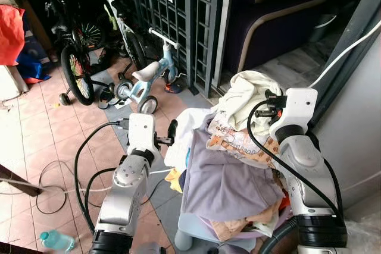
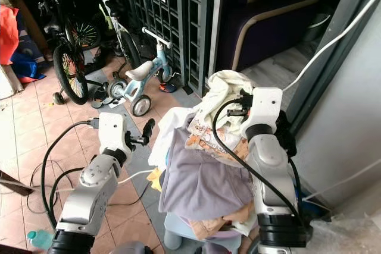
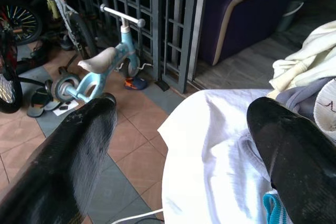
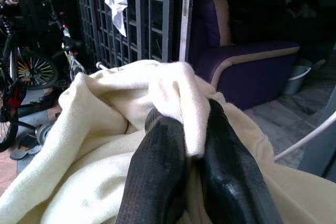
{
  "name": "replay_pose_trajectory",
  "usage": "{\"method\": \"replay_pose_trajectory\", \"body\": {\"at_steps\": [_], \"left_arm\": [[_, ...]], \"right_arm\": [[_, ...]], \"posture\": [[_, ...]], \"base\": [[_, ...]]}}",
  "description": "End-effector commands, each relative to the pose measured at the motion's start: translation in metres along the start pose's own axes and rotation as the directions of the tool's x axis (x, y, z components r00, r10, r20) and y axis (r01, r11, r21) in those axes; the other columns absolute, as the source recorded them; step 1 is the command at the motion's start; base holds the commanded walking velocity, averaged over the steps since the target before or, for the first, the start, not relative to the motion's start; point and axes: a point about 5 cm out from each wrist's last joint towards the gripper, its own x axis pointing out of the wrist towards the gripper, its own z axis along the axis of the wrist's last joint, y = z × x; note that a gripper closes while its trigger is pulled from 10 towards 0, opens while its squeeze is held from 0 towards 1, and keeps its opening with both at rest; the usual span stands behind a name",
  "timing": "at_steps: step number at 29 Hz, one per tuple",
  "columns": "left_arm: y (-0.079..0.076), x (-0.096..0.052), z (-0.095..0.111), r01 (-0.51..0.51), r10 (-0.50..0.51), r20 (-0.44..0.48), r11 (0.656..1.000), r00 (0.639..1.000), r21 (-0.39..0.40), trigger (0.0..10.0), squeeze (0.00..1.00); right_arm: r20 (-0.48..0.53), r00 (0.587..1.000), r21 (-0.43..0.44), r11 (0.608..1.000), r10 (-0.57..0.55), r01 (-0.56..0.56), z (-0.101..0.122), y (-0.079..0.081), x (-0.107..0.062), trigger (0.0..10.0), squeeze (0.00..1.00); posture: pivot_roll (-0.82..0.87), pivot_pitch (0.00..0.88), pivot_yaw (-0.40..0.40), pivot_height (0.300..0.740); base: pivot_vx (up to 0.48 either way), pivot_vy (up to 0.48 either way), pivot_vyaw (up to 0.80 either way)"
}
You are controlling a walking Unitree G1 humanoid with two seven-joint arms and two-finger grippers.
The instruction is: Clothes washing
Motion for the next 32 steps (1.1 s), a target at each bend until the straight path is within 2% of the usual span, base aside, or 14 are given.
{"method": "replay_pose_trajectory", "body": {"at_steps": [1,4,25,32], "left_arm": [[0.0019,-0.0003,-0.0021,-0.006,0.006,-0.011,1.000,1.000,0.005,10.0,0.00],[0.0014,-0.0008,-0.0026,-0.003,0.003,-0.013,1.000,1.000,0.003,10.0,0.00],[0.0003,-0.0007,-0.0037,0.000,0.000,-0.026,1.000,1.000,0.002,10.0,0.00],[0.0011,-0.0010,-0.0029,-0.005,0.005,-0.015,1.000,1.000,-0.013,10.0,0.00]], "right_arm": [[0.023,1.000,0.000,1.000,0.016,-0.016,0.0046,0.0040,0.0015,10.0,0.00],[0.023,1.000,0.000,1.000,0.021,-0.021,0.0045,0.0045,0.0015,10.0,0.00],[0.017,0.999,0.000,0.999,0.033,-0.033,0.0035,0.0067,0.0028,10.0,0.00],[0.026,0.999,-0.005,1.000,0.031,-0.031,0.0054,0.0055,0.0040,10.0,0.00]], "posture": [[-0.05,0.000,0.004,0.740],[-0.05,0.000,0.003,0.740],[-0.05,0.000,0.003,0.740],[-0.05,0.000,0.004,0.740]], "base": [[0.000,0.000,0.00],[0.000,0.000,0.00],[-0.258,0.000,0.00],[0.000,0.000,0.00]]}}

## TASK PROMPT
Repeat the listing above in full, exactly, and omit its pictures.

## RESPONSE FOR THIS EXERCISE
{
  "name": "replay_pose_trajectory",
  "usage": "{\"method\": \"replay_pose_trajectory\", \"body\": {\"at_steps\": [_], \"left_arm\": [[_, ...]], \"right_arm\": [[_, ...]], \"posture\": [[_, ...]], \"base\": [[_, ...]]}}",
  "description": "End-effector commands, each relative to the pose measured at the motion's start: translation in metres along the start pose's own axes and rotation as the directions of the tool's x axis (x, y, z components r00, r10, r20) and y axis (r01, r11, r21) in those axes; the other columns absolute, as the source recorded them; step 1 is the command at the motion's start; base holds the commanded walking velocity, averaged over the steps since the target before or, for the first, the start, not relative to the motion's start; point and axes: a point about 5 cm out from each wrist's last joint towards the gripper, its own x axis pointing out of the wrist towards the gripper, its own z axis along the axis of the wrist's last joint, y = z × x; note that a gripper closes while its trigger is pulled from 10 towards 0, opens while its squeeze is held from 0 towards 1, and keeps its opening with both at rest; the usual span stands behind a name",
  "timing": "at_steps: step number at 29 Hz, one per tuple",
  "columns": "left_arm: y (-0.079..0.076), x (-0.096..0.052), z (-0.095..0.111), r01 (-0.51..0.51), r10 (-0.50..0.51), r20 (-0.44..0.48), r11 (0.656..1.000), r00 (0.639..1.000), r21 (-0.39..0.40), trigger (0.0..10.0), squeeze (0.00..1.00); right_arm: r20 (-0.48..0.53), r00 (0.587..1.000), r21 (-0.43..0.44), r11 (0.608..1.000), r10 (-0.57..0.55), r01 (-0.56..0.56), z (-0.101..0.122), y (-0.079..0.081), x (-0.107..0.062), trigger (0.0..10.0), squeeze (0.00..1.00); posture: pivot_roll (-0.82..0.87), pivot_pitch (0.00..0.88), pivot_yaw (-0.40..0.40), pivot_height (0.300..0.740); base: pivot_vx (up to 0.48 either way), pivot_vy (up to 0.48 either way), pivot_vyaw (up to 0.80 either way)"
}
You are controlling a walking Unitree G1 humanoid with two seven-joint arms and two-finger grippers.
The instruction is: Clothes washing
Motion for the next 32 steps (1.1 s), a target at each bend until the straight path is within 2% of the usual span, base aside, or 14 are given.
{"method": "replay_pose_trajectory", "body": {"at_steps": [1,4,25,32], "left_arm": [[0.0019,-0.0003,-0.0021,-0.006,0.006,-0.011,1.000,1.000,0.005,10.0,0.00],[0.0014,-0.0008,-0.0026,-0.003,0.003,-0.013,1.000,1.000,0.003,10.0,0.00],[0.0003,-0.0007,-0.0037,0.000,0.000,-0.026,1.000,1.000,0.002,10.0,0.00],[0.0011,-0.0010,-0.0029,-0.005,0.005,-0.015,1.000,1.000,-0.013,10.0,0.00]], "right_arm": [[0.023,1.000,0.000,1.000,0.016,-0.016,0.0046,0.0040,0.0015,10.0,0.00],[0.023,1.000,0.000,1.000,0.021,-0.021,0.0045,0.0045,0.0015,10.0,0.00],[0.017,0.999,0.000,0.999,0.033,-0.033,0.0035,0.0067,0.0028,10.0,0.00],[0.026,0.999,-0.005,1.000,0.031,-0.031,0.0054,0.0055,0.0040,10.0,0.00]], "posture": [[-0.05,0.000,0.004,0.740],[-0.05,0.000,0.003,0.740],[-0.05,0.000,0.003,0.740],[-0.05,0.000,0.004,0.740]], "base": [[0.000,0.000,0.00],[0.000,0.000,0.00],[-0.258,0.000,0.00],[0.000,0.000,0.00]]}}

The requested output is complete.